WSL_m_p_temp0_cnv.txt

I'm not sure whether this problem is caused by the configuration parameters of building project, when I use make -j4 to build the project, some warnings happens like this:

[  1%] Building C object 3rdparty/llama.cpp/ggml/src/CMakeFiles/ggml.dir/ggml.c.o
[  2%] Building C object 3rdparty/llama.cpp/examples/gguf-hash/CMakeFiles/xxhash.dir/deps/xxhash/xxhash.c.o
[  3%] Building CXX object 3rdparty/llama.cpp/common/CMakeFiles/build_info.dir/build-info.cpp.o
[  4%] Building C object 3rdparty/llama.cpp/examples/gguf-hash/CMakeFiles/sha256.dir/deps/sha256/sha256.c.o
[  4%] Built target build_info
[  5%] Building C object 3rdparty/llama.cpp/examples/gguf-hash/CMakeFiles/sha1.dir/deps/sha1/sha1.c.o
[  5%] Built target sha256
[  5%] Building C object 3rdparty/llama.cpp/ggml/src/CMakeFiles/ggml.dir/ggml-alloc.c.o
[  5%] Built target sha1
[  6%] Building CXX object 3rdparty/llama.cpp/ggml/src/CMakeFiles/ggml.dir/ggml-backend.cpp.o
[  7%] Building C object 3rdparty/llama.cpp/ggml/src/CMakeFiles/ggml.dir/ggml-quants.c.o
In file included from /home/jaysk/BitNet/3rdparty/llama.cpp/ggml/src/ggml.c:7:
/home/jaysk/BitNet/3rdparty/llama.cpp/ggml/src/ggml-quants.h:153:7: warning: no newline at end of file [-Wnewline-eof]
  153 | #endif
      |       ^
In file included from /home/jaysk/BitNet/3rdparty/llama.cpp/ggml/src/ggml-quants.c:4:
/home/jaysk/BitNet/3rdparty/llama.cpp/ggml/src/ggml-quants.h:153:7: warning: no newline at end of file [-Wnewline-eof]
  153 | #endif
      |       ^
/home/jaysk/BitNet/3rdparty/llama.cpp/ggml/src/ggml.c:12514:6: warning: no previous prototype for function 'float_act_quant' [-Wmissing-prototypes]

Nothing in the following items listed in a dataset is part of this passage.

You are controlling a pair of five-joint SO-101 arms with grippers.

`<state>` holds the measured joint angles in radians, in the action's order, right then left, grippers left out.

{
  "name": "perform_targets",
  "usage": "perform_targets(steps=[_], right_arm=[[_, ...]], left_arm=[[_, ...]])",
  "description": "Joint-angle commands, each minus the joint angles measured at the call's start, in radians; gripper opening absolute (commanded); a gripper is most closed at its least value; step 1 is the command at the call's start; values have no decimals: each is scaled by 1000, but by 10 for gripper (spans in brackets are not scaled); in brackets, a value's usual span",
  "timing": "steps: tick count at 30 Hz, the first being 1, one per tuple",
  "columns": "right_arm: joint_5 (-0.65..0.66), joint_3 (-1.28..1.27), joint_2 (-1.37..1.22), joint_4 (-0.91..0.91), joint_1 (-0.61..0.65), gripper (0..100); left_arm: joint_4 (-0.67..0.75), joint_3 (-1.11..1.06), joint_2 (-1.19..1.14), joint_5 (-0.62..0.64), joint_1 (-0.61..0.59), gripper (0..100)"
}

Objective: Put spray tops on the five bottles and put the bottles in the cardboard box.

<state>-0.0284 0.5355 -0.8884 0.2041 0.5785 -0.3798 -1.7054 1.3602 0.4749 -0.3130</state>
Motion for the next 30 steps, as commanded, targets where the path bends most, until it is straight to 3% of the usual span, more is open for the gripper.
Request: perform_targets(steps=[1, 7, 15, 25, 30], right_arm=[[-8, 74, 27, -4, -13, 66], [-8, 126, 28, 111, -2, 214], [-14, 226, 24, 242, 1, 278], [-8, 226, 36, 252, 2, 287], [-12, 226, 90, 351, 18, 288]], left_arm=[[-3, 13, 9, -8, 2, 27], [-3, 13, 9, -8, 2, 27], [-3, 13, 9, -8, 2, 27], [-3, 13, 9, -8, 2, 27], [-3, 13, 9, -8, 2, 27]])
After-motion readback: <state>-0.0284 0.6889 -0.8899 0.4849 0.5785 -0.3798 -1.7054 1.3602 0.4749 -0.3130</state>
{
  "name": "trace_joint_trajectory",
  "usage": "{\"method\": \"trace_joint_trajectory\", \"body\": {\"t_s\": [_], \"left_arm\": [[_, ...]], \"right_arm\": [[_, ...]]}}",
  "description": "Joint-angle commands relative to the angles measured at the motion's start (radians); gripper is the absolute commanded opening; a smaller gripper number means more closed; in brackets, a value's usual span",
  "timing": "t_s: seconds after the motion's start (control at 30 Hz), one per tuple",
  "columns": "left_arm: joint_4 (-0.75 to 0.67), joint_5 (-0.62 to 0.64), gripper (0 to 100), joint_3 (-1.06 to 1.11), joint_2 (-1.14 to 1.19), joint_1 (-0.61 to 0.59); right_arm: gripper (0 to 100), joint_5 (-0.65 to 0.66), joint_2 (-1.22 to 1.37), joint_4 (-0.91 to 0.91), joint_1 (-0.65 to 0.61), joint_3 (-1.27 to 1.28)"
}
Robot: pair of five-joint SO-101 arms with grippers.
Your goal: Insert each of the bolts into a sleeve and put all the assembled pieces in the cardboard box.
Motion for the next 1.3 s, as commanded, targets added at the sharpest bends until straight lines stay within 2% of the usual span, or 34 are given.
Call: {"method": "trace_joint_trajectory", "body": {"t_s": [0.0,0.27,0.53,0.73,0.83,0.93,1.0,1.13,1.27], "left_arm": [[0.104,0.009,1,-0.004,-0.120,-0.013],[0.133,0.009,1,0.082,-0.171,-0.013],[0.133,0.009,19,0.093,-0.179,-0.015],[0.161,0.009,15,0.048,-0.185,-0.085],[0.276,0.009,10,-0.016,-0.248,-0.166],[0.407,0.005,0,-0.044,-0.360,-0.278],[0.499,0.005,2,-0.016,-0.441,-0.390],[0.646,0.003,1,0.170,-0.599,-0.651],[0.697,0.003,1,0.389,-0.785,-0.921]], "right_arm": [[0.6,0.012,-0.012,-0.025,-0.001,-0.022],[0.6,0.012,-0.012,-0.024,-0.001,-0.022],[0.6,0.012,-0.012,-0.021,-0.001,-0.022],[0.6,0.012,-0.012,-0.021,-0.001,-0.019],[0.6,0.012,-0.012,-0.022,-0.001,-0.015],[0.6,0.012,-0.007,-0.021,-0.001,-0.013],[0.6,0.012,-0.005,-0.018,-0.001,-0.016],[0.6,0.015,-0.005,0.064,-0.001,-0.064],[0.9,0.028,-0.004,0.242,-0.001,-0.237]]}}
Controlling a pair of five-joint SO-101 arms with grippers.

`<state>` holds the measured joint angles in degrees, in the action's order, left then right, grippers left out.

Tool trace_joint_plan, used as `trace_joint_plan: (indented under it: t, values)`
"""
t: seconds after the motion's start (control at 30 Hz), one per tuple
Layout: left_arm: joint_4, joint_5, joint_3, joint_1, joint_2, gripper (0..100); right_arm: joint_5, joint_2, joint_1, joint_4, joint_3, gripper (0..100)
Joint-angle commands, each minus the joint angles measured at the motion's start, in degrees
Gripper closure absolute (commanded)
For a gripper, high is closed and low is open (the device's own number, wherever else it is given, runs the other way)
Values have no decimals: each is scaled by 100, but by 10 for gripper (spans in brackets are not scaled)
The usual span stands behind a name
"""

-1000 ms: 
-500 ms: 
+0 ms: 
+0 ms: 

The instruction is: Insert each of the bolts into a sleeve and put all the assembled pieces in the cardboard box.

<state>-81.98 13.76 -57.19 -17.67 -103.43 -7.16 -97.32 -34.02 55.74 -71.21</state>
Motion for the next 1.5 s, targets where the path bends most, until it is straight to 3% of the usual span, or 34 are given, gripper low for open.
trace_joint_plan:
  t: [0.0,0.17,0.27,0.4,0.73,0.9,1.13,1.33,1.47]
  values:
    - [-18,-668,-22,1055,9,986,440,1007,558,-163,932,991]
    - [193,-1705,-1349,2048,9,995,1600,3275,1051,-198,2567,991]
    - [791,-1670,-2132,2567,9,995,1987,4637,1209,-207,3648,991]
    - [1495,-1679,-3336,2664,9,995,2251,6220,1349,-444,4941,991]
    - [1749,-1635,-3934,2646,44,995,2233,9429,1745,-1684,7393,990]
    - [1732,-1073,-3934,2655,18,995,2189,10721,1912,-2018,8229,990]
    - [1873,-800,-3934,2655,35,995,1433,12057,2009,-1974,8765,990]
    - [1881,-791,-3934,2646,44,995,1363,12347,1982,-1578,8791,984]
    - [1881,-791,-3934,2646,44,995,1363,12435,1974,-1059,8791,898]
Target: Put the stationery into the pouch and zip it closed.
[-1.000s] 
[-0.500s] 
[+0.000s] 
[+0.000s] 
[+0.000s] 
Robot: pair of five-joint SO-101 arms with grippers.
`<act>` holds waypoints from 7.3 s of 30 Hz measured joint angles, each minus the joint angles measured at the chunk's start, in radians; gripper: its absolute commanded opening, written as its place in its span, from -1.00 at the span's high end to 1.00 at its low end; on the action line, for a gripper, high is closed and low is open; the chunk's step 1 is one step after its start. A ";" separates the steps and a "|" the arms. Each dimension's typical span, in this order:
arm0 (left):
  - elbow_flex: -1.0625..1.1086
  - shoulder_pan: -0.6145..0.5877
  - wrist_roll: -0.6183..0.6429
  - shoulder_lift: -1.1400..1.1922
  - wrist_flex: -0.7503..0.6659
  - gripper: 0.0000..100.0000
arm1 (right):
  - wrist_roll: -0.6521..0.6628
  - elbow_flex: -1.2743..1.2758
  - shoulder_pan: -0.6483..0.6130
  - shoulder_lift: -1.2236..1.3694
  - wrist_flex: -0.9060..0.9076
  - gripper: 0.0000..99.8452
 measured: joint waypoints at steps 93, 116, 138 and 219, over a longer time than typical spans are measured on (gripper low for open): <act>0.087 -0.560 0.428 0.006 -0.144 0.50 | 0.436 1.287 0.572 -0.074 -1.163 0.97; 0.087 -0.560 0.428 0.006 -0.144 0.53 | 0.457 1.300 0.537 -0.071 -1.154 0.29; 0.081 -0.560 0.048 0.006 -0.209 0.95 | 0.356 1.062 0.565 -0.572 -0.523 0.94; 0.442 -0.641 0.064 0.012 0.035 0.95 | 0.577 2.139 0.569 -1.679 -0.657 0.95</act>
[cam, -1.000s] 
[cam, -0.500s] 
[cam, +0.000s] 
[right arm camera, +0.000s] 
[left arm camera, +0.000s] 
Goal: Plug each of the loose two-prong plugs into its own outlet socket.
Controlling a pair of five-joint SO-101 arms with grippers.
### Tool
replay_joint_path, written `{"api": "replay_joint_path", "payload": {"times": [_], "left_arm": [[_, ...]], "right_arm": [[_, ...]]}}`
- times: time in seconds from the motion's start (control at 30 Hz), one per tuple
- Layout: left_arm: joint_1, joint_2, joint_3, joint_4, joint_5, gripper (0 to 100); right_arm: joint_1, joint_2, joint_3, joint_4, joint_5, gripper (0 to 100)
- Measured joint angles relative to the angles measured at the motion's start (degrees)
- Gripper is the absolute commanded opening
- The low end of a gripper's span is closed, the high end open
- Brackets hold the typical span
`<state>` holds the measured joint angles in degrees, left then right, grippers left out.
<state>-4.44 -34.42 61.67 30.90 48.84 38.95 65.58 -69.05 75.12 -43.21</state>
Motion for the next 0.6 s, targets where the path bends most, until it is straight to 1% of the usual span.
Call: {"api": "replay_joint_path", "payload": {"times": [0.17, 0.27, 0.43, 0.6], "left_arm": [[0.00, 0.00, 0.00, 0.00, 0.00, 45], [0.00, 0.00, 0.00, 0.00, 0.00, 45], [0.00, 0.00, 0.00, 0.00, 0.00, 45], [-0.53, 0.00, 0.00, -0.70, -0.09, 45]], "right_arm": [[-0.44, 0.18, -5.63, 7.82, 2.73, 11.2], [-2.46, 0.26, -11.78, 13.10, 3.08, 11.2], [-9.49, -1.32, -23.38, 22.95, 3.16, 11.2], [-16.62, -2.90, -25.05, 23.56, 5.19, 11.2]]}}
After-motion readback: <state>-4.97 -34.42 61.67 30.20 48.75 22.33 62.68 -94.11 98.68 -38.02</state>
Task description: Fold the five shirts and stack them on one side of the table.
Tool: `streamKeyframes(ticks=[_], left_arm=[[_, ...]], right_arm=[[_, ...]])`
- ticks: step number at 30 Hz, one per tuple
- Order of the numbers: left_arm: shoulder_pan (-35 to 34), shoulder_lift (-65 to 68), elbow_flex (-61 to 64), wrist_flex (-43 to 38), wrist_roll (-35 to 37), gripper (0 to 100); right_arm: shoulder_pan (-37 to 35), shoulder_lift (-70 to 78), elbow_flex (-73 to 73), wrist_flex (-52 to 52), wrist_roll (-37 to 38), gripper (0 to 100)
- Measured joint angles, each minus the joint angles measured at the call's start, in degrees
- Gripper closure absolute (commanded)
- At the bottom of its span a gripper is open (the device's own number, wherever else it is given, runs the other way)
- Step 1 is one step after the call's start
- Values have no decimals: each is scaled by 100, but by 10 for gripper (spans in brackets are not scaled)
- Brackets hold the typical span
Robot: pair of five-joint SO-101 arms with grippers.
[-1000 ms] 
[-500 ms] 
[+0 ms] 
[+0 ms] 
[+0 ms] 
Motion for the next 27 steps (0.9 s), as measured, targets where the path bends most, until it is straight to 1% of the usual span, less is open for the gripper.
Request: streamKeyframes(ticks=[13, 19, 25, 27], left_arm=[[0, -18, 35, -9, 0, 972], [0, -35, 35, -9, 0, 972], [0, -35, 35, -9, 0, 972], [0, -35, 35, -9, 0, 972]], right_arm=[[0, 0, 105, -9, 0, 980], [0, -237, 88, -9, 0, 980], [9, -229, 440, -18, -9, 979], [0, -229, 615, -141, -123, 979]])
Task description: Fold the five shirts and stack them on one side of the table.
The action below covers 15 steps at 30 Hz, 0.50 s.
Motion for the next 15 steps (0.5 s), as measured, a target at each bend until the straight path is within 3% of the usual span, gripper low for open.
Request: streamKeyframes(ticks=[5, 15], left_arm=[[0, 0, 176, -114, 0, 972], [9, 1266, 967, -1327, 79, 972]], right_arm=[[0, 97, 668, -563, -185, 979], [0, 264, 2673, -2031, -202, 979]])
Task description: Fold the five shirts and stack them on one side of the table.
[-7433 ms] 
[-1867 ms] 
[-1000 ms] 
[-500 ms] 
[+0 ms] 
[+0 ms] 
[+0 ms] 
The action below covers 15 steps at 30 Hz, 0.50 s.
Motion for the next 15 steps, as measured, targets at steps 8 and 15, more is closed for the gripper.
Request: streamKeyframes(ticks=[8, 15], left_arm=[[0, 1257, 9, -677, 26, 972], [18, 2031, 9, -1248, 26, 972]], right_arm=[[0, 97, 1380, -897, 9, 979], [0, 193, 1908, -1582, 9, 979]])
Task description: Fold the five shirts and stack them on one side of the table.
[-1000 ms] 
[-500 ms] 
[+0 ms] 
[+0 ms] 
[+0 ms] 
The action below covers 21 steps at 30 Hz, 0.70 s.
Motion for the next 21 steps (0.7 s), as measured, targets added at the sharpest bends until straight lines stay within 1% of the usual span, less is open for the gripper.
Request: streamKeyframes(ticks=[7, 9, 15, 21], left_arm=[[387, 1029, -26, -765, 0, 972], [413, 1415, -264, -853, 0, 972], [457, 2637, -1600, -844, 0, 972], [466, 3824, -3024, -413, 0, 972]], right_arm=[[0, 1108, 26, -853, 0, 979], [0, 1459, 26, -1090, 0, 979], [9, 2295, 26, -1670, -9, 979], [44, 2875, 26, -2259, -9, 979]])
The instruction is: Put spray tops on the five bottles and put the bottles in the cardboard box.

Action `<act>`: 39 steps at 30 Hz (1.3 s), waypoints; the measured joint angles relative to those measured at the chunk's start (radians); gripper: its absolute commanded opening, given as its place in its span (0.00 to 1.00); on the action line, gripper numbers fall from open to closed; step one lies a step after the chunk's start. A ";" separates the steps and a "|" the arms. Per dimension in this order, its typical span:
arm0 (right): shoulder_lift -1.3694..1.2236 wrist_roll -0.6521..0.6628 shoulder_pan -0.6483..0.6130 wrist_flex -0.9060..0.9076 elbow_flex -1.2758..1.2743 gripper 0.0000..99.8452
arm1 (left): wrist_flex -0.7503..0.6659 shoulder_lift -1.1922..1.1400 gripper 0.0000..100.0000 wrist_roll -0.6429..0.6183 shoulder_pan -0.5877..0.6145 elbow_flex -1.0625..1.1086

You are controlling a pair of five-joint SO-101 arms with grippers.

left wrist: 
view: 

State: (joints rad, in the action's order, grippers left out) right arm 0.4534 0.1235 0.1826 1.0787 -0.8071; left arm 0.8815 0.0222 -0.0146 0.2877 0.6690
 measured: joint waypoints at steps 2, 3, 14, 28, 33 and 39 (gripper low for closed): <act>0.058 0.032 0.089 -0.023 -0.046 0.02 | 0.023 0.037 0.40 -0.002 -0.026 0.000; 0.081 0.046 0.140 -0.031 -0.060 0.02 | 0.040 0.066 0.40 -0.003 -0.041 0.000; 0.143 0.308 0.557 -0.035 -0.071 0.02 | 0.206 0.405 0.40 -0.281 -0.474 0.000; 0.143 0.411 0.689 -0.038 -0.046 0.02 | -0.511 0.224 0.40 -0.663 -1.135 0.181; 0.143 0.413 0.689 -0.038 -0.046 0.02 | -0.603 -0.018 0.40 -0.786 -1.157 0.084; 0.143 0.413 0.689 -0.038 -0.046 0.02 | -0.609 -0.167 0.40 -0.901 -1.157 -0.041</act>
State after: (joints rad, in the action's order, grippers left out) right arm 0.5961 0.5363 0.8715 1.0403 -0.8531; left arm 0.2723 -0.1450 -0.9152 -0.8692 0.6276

 12514 | void float_act_quant(const int K, float* B, int32_t* dst, float* act_scale) {
       |      ^
/home/jaysk/BitNet/3rdparty/llama.cpp/ggml/src/ggml.c:12514:1: note: declare 'static' if the function is not intended to be used outside of this translation unit
 12514 | void float_act_quant(const int K, float* B, int32_t* dst, float* act_scale) {
       | ^
       | static
/home/jaysk/BitNet/3rdparty/llama.cpp/ggml/src/ggml.c:12534:18: warning: implicit conversion increases floating-point precision: 'float' to 'double' [-Wdouble-promotion]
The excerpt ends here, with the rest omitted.